Ces affrontements ont éclaté depuis mardi dernier dans le village de Bambo, à environ 180 kilomètres au nord de Goma, dans le territoire de Rutshuru, au Nord-Kivu. Les habitants de cette localité se sont réfugiés à Kibirizi, à une trentaine de kilomètres, rapporte radiookapi.net
Les combats se sont poursuivis jusque vendredi. Selon le commandement de la 8e région militaire qui confirme l’information, ses troupes n’y sont pas impliquées, étant donné qu’ils se déroulent dans une zone que les FARDC ne contrôlent pas.

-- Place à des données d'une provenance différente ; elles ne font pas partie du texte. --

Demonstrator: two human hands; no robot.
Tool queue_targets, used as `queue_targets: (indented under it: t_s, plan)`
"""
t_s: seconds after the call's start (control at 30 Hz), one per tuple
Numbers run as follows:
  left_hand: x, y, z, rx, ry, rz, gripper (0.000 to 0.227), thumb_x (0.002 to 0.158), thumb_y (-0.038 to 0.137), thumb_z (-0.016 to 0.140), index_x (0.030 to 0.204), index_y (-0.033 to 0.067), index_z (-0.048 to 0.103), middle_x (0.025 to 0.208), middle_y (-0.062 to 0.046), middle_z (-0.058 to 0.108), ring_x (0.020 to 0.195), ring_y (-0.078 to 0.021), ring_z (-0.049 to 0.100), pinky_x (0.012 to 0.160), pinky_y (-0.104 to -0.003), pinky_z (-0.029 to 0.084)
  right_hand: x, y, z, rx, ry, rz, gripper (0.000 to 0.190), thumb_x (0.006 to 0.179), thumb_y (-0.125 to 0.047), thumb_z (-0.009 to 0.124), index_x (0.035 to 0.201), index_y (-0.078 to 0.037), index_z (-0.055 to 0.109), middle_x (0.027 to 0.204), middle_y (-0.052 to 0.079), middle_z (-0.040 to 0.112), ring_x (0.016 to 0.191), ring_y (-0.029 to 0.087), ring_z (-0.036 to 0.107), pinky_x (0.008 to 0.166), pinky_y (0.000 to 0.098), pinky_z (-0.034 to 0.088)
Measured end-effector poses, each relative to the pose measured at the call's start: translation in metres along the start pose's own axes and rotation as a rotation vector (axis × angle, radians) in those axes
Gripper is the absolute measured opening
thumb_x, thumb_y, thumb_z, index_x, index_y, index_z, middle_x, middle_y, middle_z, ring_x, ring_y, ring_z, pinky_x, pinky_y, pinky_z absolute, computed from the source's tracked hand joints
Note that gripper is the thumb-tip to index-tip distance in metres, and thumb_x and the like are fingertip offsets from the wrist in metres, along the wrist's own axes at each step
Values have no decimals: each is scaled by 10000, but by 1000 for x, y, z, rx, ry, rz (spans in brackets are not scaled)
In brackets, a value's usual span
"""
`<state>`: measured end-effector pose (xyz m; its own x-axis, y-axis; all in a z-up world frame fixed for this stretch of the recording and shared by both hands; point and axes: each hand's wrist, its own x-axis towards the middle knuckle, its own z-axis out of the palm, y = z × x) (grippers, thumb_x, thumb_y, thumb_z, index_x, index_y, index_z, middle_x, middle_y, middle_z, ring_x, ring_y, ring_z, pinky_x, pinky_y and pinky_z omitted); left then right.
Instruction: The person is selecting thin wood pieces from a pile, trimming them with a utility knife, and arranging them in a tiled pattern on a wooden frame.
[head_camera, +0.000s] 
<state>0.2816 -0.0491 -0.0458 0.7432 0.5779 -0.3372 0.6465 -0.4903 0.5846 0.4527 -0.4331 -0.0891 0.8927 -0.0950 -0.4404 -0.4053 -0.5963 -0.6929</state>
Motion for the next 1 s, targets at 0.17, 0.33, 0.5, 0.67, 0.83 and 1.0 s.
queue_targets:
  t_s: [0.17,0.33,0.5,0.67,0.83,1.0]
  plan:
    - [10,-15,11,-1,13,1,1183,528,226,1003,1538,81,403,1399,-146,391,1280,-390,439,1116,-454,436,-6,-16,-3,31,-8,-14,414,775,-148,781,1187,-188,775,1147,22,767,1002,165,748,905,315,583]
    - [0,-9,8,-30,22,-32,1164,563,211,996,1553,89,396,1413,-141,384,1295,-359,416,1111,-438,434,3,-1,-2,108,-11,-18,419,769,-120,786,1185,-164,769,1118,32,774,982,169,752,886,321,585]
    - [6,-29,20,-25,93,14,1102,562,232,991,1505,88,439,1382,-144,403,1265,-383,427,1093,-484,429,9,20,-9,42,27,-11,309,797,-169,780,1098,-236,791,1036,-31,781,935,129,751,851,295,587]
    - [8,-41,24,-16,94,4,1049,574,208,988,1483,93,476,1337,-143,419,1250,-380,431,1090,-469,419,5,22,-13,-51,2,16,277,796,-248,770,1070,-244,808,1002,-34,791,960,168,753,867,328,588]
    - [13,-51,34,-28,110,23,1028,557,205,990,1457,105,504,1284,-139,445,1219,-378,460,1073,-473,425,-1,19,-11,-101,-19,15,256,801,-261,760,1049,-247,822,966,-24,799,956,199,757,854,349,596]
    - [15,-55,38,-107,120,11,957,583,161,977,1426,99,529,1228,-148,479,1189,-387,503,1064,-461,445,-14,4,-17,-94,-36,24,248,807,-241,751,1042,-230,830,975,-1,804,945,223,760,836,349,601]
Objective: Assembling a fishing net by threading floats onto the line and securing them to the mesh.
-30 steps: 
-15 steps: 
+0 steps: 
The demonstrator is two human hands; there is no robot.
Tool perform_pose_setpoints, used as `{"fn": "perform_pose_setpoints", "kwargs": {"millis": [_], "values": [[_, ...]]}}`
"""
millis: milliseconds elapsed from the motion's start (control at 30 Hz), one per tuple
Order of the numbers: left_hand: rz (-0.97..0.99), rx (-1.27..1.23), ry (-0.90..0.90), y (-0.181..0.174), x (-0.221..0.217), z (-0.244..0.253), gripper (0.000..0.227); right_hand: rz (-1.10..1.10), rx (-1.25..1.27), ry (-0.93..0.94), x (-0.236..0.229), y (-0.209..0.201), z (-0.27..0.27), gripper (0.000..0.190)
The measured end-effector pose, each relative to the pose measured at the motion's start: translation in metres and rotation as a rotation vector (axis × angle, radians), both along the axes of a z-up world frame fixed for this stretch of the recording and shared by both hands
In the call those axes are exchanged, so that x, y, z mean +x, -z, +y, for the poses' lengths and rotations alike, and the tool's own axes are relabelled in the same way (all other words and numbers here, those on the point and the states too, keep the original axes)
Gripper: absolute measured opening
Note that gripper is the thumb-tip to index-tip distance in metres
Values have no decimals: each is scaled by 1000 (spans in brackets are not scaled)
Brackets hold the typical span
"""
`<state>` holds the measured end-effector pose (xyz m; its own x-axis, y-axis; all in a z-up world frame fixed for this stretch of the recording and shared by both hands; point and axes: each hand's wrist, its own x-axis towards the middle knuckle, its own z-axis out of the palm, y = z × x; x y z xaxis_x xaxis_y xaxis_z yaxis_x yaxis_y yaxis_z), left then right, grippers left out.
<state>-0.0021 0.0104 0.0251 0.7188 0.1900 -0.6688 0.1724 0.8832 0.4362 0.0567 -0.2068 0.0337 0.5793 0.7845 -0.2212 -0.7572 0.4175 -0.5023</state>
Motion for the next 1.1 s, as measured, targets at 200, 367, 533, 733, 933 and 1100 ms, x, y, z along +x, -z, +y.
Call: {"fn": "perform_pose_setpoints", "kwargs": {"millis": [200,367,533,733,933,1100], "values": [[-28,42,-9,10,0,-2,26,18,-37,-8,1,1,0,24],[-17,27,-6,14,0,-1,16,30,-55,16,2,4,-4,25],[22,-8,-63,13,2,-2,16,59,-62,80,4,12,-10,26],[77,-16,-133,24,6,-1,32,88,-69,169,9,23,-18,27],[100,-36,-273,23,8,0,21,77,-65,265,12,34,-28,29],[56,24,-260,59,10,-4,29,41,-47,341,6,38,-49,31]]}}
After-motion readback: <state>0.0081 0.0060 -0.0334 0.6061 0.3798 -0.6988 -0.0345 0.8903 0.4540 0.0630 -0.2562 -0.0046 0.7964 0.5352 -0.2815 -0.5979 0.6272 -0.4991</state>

Des sources administratives à Kibirizi affirment de leur côté que plusieurs ménages de Bambo sont hébergés sur place dans des familles d’accueil et d’autres dans des églises et les écoles. Contactés, ces déplacés mettent en cause les éléments du CNDP ainsi que ceux du Pareco. Ces deux groupes armés s’entre accusent. Le CNDP dit être intervenu pour empêcher les combattants du Pareco de piller dans le village de Kanyamatembe, à près de 30 kilomètres de Bambo. « C’est ainsi que nous les avons pourchassés jusque très loin », a affirmé un cadre de ce mouvement. De son coté, le Pareco accuse le CNDP de ne pas respecter le cessez le feu. Selon son porte – parole, le mouvement de Laurent Nkunda continue à conquérir des espaces qui étaient sous leur contrôle. Donc, le Pareco ne fait que se défendre contre une attaque du CNDP, ajoute ce même porte-parole.
Pour l’inspecteur général des FARDC, le lieutenant général Francis Olenga, tout doit être fait pour que tous les groupes armés fassent parvenir leur acte de cessez-le-feu à leurs hommes.
Jusque là aucun bilan de ces affrontements n’est coomuniqué.